Wednesday, 19 September 2012

The Development of Copyright - University of New South Wales v Moorhouse & Angus & Robertson (Publishers) (1975) CLR 1


I Photocopiers - a Threat to Copyright
During the 20th century, the invention of the photocopier radically improved the ease with which material could be copied and distributed. Photocopiers soon became an essential service provided by libraries for the use of those copying their own work, or those works available to them from the library catalogue. In relation to educational institutions in particular, 'the use of those machines may be regarded by some as a convenient - indeed almost indispensable - facility for the use of students and teachers, but by others as gravely damaging to the value of literary copyright.'[1] Users of these machines would often copy large amounts, often the entirety of works, unwittingly infringing copyright regulations and depriving the copyright owners of revenue from sales and licensing. Accordingly, photocopiers became the first target of the ACC, a newly established body seeking to enforce owners rights under the Copyright Act 1968 (Cth).

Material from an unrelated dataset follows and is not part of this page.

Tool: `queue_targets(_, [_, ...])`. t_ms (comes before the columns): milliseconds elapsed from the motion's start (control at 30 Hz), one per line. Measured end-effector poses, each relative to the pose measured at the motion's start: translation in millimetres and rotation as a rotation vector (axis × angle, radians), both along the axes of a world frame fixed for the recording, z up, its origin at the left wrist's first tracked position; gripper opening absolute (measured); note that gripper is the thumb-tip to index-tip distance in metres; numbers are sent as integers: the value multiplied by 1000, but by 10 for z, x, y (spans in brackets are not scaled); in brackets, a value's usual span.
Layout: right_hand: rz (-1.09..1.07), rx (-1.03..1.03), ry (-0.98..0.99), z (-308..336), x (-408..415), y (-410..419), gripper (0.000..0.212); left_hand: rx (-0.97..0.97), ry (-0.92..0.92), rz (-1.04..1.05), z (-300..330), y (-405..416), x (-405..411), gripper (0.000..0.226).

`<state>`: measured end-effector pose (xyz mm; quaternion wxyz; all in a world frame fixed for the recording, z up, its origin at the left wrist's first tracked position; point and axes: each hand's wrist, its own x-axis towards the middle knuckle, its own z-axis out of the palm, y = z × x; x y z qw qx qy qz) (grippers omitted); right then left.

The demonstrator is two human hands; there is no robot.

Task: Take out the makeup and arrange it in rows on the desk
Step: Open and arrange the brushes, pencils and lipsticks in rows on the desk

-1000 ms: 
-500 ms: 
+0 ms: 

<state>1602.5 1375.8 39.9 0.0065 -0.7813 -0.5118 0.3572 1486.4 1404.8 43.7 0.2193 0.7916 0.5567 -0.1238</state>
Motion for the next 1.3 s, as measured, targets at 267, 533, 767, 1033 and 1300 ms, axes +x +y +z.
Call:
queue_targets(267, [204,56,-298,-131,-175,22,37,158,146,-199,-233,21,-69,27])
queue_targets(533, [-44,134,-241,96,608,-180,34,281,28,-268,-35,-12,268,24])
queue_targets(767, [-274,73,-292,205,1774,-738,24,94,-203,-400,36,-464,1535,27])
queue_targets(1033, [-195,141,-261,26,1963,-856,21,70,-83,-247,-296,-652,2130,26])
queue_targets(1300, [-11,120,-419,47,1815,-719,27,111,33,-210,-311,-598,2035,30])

The Australian Copyright Council (ACC) was created on an interim basis in 1968. A non-profit organisation, the ACC aimed to help creators and other copyright owners to exercise their rights effectively and promoting changes to the law to maximise the fairness of copyright.[2] 
The ACC were successful in their campaigns to introduce provisions into the Copyright Act regulating the use of photocopiers to reproduce work protected by copyright.[3] Provisions were introduced to limit the ability of an individual to photocopy a text without the permission of the author, providing that, unless the copying was being done for the purposes of fair dealing and on a limited scale, the user had to obtain the permission of the copyright owner to make a copy of the work. However, it soon became clear from the very low number of requests for permission being made to copyright owners that the regulations were not being complied with. The ACC were thus faced with an issue of enforcement. Copyright was being infringed by hundreds of users on different photocopying machines across the nation, making it impossible to enforce the regulations on an  individual level. As a consequence, the ACC went in search of a much larger defendant in order to test the limits of the regulations established under the Copyright Act.
The photocopier had become an essential service of libraries throughout Australia. As the fundamental purpose of libraries was also to provide access to literary works protected by copyright, the ACC identified these institutions as a primary source of copyright infringement. Thus, libraries were targeted as an ideal defendant for a test case seeking to establish the rights of copyright owners in relation to photocopiers.

II Establishing a Case
The ACC requested the advice of J.R. Kerrigan, QC, who advised that 'state and university libraries which offer coin-operated photocopying services are infringing the Copyright Act many times a day.'[4] As the ACC's negotiations with universities regarding the payment of royalties for the use photocopied material had proven unsuccessful, the ACC decided to bring the test case before the court. The University of New South Wales (UNSW) was chosen as the defendant for the action, as the Vice-Chancellor of the UNSW, Rupert Myers, was proving 'particularly difficult' in the negotiations for payment of copyright royalties.[5]  Having acquired its defendant, the ACC now went in search of a plaintiff. The ACC approached author Frank Moorhouse and his publisher, Angus & Robertson, who both agreed to take part in the action.  Fortunately for the ACC, Counsel George Masterman QC, an ASA member, agreed to take the case on for free.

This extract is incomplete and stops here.